Bagaimana bisa ada manusia jahat begini rupa?
Todd Philips mencoba menjawabnya. Menurut dia, sebagaimana ditegaskan dalam kitab-kitab suci, tidak seorang manusia pun dilahirkan sebagai penjahat. Tiap manusia lahir suci. Lahir bersih.
Tak ada kejahatan yang sungguh-sungguh berangkat dari dalam diri manusia. Kejahatan datang dari luar; dari lingkungan, dari realitas sosial.

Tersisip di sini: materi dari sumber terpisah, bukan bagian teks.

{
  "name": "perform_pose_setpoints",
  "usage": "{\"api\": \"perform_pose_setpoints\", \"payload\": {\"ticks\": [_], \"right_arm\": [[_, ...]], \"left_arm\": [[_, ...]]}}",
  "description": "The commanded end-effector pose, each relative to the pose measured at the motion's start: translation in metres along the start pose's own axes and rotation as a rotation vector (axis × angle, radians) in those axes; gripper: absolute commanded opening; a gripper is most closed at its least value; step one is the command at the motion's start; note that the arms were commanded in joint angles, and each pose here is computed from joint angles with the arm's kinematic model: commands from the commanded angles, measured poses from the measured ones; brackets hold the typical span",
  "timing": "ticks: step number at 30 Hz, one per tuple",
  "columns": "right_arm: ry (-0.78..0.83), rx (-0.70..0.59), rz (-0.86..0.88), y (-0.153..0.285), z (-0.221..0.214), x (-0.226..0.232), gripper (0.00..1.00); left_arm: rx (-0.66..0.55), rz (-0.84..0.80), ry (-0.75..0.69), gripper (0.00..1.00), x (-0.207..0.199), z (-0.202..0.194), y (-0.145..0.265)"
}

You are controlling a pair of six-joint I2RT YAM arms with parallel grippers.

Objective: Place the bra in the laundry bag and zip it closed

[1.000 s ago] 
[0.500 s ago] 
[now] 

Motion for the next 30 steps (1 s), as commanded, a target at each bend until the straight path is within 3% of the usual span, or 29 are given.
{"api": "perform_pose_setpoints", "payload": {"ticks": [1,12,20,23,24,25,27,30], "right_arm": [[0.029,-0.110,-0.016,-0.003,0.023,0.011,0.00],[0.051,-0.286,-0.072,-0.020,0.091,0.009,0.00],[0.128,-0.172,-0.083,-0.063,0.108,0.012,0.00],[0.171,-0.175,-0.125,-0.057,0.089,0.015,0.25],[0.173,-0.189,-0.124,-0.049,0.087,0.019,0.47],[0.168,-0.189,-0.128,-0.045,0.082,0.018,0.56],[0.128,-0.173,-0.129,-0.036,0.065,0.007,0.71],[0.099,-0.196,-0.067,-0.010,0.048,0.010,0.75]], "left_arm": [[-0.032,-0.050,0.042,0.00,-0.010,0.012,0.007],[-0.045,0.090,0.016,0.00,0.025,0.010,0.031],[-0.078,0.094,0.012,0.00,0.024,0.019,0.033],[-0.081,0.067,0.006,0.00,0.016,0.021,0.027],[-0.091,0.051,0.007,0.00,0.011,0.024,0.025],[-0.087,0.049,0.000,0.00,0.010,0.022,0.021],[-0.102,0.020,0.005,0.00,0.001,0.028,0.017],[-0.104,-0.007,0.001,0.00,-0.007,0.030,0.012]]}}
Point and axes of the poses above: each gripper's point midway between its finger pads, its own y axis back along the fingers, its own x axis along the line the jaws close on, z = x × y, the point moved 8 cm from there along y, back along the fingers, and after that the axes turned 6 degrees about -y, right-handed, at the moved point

Sebelum penahbisannya sebagai Joker, Arthur Fleck adalah seorang laki-laki biasa saja. Lelaki yang mengampu cita-cita menjadi penghibur panggung. Persisnya pelawak --lebih khusus lagi pelawak tunggal (komika).
Cita-cita yang nyaris tercapai. Iya, nyaris, jika saja ia tidak dihadapkan pada dua perkara yang pada akhirnya membuat kesabaran dan kepasrahannya terhadap nasib buruk berakhir.
Padahal Arthur sudah lama belajar berkompromi. Belajar menerima berbagai kenyataan pahit.
Sedari bocah ia berulangkali dihadapkan pada kekerasan-kekerasan dan siksaan yang dilakukan oleh orang-orang sekitar.